Freie Sachsen (Free Saxony) is a secessionist and autonomist movement within the German state of Saxony, which seeks to restore the former Saxon Royal Family and "Saexit if Necessary"  It views itself as a Right wing monarchist group.

History 
The inaugural meeting of "Free Saxony" in the Bermsgrün guest house was an occasion to question the use of the municipal building. The small party “Freie Sachsen”  played a key role in mobilizing for the protests against pandemic measures in Saxony. The organization seeks to extend its influence from the streets to town halls and possibly also to the state parliament. 

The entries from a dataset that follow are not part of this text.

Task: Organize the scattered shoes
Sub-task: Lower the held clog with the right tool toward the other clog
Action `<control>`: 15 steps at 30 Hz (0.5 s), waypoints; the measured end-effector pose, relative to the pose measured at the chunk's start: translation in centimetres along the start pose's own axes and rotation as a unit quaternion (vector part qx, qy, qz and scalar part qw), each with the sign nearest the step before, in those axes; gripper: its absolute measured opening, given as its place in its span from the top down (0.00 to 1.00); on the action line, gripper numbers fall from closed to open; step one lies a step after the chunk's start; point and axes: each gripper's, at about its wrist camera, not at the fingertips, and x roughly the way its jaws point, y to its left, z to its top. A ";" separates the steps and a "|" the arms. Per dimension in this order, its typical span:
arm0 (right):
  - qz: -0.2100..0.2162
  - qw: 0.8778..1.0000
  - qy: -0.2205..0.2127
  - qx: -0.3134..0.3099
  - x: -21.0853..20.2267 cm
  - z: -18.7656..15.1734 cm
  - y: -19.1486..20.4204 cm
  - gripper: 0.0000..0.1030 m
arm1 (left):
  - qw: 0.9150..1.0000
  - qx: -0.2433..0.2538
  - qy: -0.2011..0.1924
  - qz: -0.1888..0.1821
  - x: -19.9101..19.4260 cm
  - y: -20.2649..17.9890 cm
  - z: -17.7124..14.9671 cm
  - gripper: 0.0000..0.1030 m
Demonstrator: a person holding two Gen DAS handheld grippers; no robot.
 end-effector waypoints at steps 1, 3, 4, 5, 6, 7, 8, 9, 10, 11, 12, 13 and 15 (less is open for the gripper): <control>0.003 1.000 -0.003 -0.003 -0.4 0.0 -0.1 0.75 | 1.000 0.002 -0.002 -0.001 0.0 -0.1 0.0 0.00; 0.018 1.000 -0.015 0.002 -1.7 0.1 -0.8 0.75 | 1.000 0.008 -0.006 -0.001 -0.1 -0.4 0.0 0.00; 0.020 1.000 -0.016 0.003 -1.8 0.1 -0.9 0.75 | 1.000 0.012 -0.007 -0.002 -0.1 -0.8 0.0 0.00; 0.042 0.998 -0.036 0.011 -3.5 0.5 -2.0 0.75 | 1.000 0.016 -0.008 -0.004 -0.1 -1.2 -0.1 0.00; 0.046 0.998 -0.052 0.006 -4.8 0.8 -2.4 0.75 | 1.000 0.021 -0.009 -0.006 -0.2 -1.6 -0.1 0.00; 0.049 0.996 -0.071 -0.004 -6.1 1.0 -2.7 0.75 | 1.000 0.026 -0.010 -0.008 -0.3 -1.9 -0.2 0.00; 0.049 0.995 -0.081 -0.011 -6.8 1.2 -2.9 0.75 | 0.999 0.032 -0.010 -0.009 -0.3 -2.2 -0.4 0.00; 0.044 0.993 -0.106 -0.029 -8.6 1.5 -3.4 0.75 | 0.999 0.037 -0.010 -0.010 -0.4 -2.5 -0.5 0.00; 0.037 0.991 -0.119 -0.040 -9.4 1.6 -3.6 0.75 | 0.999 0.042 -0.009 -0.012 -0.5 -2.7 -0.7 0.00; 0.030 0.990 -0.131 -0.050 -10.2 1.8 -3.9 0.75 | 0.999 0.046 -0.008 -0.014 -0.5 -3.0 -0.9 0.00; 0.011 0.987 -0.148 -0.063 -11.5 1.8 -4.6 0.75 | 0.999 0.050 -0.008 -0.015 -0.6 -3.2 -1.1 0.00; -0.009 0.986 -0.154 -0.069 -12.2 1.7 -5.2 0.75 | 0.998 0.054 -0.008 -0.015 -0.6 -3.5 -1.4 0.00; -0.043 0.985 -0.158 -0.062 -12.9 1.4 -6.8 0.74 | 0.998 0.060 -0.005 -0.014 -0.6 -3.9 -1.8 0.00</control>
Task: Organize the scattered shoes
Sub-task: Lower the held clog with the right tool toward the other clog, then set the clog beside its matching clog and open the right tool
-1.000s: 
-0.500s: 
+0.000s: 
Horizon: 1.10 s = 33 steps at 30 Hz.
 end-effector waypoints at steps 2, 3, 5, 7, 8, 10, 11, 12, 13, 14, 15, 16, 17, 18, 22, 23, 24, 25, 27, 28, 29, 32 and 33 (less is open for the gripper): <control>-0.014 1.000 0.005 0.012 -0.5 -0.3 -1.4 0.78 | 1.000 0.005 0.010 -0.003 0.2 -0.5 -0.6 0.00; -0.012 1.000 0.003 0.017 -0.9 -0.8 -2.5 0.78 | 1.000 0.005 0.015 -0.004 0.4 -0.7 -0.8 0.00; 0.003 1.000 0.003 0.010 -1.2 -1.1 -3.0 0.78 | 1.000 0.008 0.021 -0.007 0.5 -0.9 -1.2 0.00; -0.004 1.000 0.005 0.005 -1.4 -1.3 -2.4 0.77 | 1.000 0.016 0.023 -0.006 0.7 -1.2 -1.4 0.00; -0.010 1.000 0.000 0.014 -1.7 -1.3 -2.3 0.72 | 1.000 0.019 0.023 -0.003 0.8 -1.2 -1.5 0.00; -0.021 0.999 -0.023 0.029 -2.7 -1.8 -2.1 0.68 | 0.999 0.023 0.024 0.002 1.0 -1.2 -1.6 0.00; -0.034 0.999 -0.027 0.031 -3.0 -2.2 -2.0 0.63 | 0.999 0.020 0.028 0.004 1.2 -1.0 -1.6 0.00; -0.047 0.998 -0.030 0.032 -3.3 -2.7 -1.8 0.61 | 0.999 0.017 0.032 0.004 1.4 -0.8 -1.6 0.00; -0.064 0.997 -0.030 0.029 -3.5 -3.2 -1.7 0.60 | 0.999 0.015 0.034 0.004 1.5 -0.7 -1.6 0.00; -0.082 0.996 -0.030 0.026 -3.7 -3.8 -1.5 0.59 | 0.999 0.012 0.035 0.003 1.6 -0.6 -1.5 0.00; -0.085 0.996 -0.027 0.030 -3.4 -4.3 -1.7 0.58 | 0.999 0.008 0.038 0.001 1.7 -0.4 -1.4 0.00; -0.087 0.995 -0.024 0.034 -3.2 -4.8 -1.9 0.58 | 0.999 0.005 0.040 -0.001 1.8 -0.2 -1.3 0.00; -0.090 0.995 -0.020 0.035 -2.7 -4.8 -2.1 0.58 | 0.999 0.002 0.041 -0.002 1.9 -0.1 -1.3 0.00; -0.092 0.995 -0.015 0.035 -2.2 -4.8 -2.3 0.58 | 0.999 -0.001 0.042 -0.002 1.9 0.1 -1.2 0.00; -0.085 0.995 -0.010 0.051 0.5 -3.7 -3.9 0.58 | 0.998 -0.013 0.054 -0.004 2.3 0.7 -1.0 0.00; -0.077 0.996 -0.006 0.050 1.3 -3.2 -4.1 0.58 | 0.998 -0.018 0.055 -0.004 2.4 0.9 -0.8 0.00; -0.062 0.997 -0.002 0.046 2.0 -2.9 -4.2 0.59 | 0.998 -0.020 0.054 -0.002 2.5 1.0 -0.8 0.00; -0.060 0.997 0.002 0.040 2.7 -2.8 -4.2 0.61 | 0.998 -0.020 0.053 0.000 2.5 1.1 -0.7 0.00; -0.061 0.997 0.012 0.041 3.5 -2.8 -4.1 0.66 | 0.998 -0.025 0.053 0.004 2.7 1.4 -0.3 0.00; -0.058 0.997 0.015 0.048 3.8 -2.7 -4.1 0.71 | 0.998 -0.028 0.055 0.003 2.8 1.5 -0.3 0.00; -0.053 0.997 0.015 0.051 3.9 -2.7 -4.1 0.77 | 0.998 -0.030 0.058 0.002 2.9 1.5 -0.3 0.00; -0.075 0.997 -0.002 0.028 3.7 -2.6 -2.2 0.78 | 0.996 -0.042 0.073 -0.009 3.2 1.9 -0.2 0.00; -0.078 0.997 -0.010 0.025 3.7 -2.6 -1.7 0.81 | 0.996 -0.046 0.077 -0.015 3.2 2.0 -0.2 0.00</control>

On February 26, 2021, Martin Kohlmann became chairman of the newly founded organization “Freie Sachsen” (not to be confused with the party Freie Sachsen – Alliance of Independent Voters, founded in 2007) in the Haus des Gastes in Bermsgrün, which describes itself as a party according to the party law. Contrarily, Freie Sachsen sees itself “in view of the state corona coercive measures” as an umbrella for a collection movement. Within a few months, the organization dominated discourse on Telegram, which had 150,000 subscribers as of February 2022, and to control the radical actions of the COVID-19 pandemic protesters in Saxony. Programmatically, they call for stronger cooperation with the Visegrád Group, with which they have views of security or family policy more in common than with West German federal states. The Free Saxons reject democracy and demand "to involve the Saxon royal family in shaping the future". 

The State Office for the Protection of the Constitution of Saxony classified the alliance as right-wing extremists in June 2021. Since January 2022, the Federal Office for the Protection of the Constitution has classified the Free Saxons as a suspected case and observed them nationwide. 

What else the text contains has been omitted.